The Swiss pharma industry seems to be increasingly open to the adoption of new, value-based pricing models to break this impasse and ensure that patients in Switzerland can access the latest treatments. As Gasser admits, “Interpharma and its member companies are open to discussing new price schemes and price models. There is not one way to approach this issue.”
There is an urgent need for introducing new pricing models which take the full value of innovative therapies into consideration to maintain access for patients in Switzerland
Mumenthaler proclaims, “What we miss in Switzerland is real value-based pricing. The FOPH needs to remember that the products under discussion are often lifesaving medications, these in therapeutic areas where we had no cure at all, so far. They often make treatments much more effective and leads not only to higher quality of life for patients but also relieve the general public, for example by reducing or even preventing lost work. There is an urgent need for introducing new pricing models which take the full value of innovative therapies into consideration to maintain access for patients in Switzerland.”

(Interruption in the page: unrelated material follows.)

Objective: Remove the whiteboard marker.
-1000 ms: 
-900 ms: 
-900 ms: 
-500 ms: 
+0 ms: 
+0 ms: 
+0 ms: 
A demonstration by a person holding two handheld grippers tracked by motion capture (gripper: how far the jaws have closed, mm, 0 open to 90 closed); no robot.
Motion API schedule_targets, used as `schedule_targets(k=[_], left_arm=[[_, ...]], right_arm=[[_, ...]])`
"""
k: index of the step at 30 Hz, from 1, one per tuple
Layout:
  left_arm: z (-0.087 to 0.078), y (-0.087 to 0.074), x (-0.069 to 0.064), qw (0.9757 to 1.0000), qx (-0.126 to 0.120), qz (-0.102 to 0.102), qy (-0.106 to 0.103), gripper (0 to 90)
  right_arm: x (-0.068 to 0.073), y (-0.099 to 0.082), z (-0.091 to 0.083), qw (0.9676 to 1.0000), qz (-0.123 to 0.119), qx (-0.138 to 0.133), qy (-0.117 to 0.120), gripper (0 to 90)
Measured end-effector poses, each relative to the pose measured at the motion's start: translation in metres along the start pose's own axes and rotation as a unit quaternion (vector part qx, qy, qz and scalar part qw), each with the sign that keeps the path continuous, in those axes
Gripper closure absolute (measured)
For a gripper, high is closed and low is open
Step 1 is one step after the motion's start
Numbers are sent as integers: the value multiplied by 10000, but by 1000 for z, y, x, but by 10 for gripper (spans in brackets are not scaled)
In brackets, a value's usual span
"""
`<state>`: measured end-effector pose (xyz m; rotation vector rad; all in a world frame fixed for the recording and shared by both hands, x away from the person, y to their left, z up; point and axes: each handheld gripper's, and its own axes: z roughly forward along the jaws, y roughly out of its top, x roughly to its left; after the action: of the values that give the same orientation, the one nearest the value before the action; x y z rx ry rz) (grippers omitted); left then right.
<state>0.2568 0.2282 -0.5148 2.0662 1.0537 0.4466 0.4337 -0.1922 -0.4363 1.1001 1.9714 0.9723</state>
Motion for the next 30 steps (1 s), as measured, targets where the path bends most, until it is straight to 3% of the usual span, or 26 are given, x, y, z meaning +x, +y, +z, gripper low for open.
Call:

Interpharma’s Buholzer agrees, noting that Switzerland has already made some progress in value-based pricing and has the potential for greater uptake. “In the European context, Switzerland is often cited as being very advanced for this type of price modelling, and we are now going even further down this route. We are curious to look around to learn what is happening in the US and other parts of Europe and to adapt this to a Swiss context.
He adds, “A new law proposal now in consultation would provide a legal basis for this type of price model and, while the government may perceive it as a vehicle to get lower prices, we see it as a model mitigating the insecurities and concerns that exist around new therapies.”